[Python-Dev] PEP 460: allowing %d and %f and mojibake

Tue Jan 14 19:16:17 CET 2014

[Other readers: asciistr is at https://github.com/jeamland/asciicompat]

On Mon, Jan 13, 2014 at 11:44 PM, Nick Coghlan <ncoghlan at gmail.com> wrote:
> Right, asciistr is designed for a specific kind of hybrid API where
> you want to accept binary input (and produce binary output) *and* you
> want to accept text input (and produce text output). Porting those
> from Python 2 to Python 3 is painful not because of any limitations of
> the str or bytes API but because it's the only use case I have found
> where I actually *missed* the implicit interoperability offered by the
> Python 2 str type.

Yes, the use case is clear.

> It's not an implementation style I would consider appropriate for the
> standard library - we need to code very defensively in order to aid
> debugging in arbitrary contexts, so I consider having an API like
> urllib.parse demand 7-bit ASCII in the binary version, and require
> text to handle impure input to be a better design choice.

This surprises me. I think asciistr should strive to be useful for the
stdlib as well.

> However, in an environment where you can place greater preconditions
> on your inputs (such as "ensure all input data is ASCII compatible")

That gives me the Python 2 willies. :-(

> and you're willing to tolerate the occasional obscure traceback for
> particular kinds of errors,

Really? Can you give an example where the traceback using asciistr()
would be more obscure than using the technique you used in
urllib.parse?

> then it should be a convenient way to use
> common constants (like separators or URL scheme names) in an algorithm
> that can manipulate either binary or text, but not a combination of
> the two (the latter is still a nice improvement in correctness over
> Python 2, which allowed them to be mixed freely rather than requiring
> consistency across the inputs).

Unfortunately I suspect there are still examples where asciistr's
"submissive" behavior can produce surprises. E.g. consider a function
of two arguments that must either be both bytes or both str. It's
easily conceivable that for certain combinations of incorrect
arguments (i.e. one bytes and one str) the function doesn't raise an
error but returns something of one or the other type. (And this is
exactly the Python 2 outcome we're trying to avoid.)

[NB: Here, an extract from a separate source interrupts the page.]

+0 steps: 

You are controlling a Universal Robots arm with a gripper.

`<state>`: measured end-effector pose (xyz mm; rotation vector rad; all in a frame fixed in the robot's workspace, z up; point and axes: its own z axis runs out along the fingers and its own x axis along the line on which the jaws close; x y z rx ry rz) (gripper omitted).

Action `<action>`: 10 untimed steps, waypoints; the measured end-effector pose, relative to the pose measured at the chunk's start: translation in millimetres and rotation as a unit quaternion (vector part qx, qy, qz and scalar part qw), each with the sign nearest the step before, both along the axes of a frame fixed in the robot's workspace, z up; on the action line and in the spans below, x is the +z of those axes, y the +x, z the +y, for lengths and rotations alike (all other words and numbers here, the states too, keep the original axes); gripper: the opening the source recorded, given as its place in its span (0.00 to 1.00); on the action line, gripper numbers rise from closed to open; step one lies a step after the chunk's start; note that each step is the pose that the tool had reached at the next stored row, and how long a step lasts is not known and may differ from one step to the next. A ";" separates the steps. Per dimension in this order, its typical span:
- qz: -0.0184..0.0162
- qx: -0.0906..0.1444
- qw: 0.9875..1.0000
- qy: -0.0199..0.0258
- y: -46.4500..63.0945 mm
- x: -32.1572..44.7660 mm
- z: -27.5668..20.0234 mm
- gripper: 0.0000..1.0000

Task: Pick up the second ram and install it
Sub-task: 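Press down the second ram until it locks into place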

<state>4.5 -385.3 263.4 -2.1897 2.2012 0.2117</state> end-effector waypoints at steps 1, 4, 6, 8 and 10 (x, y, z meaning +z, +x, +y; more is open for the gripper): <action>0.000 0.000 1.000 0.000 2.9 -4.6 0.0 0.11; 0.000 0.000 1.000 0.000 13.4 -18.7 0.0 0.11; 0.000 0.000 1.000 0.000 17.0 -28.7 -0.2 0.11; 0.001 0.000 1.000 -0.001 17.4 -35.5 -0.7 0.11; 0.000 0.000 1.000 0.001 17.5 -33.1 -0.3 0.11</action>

> It's still slightly different from Python 2, though. In Python 2, the
> interaction model was:
>
>     str & str -> str
>     str & unicode -> unicode
>
> (with the one exception being str.format: that consistently produces
> str rather than promoting to Unicode)

Or raises good old UnicodeError. :-(

> My goal for asciistr is that it should exhibit the following behaviour:
>
>     str & asciistr -> str
>     asciistr & asciistr -> str (making it asciistr would be a pain and
> I don't have a use case for that)

I almost had one in the example code I sent in response to Greg.

>     bytes & asciistr -> bytes

I understand that '&' here stands for "any arbitrary combination", but
what about searches? Given that asciistr's base class is str, won't it
still blow up if you try to use it as an argument to e.g.
bytes.startswith()? Equality tests also sound problematic; is b'x' ==
asciistr('x') == 'x' ???

> So in code like that in urllib.parse (but in a more constrained
> context), you could just switch all your constants to asciistr, change
> your indexing operations to length 1 slices and then in theory
> essentially the same code that worked in Python 2 should also work in
> Python 3.

The more I think about this, the less I believe it's that easy. I
suspect you had the right idea when you mentioned singledispatch. It
might be easier to write the bytes version in terms of the string
versions wrapped in decode/encode, or vice versa, rather than trying
to reason out all the different combinations of str, bytes, asciistr.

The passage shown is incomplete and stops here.